• **Records provided**:
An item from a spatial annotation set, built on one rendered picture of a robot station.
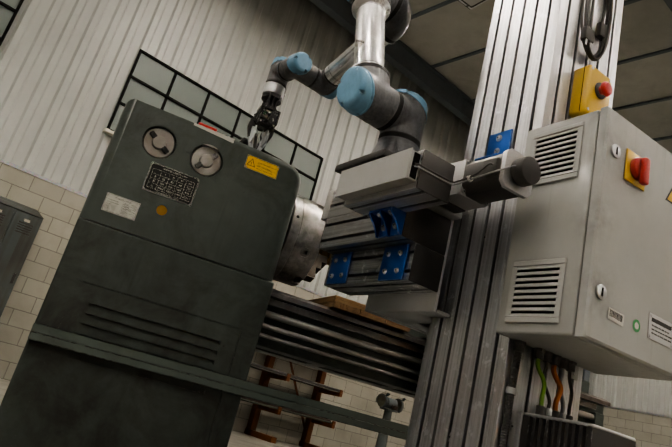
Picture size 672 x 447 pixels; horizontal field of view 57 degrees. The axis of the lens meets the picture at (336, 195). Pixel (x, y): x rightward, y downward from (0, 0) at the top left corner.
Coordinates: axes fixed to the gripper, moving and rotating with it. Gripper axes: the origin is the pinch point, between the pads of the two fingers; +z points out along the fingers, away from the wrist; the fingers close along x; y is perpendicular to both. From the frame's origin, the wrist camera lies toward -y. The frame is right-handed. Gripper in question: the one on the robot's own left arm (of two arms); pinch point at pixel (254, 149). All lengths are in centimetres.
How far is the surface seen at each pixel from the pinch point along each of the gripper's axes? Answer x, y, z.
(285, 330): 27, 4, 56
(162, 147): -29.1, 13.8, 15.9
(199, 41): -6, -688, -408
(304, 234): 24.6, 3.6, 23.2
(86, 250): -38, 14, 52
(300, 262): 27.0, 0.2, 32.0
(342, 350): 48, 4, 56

• **Task to complete**: Copy whichever lines above contain the string "picture".

• **Exercise answer**:
An item from a spatial annotation set, built on one rendered picture of a robot station.
Picture size 672 x 447 pixels; horizontal field of view 57 degrees. The axis of the lens meets the picture at (336, 195). Pixel (x, y): x rightward, y downward from (0, 0) at the top left corner.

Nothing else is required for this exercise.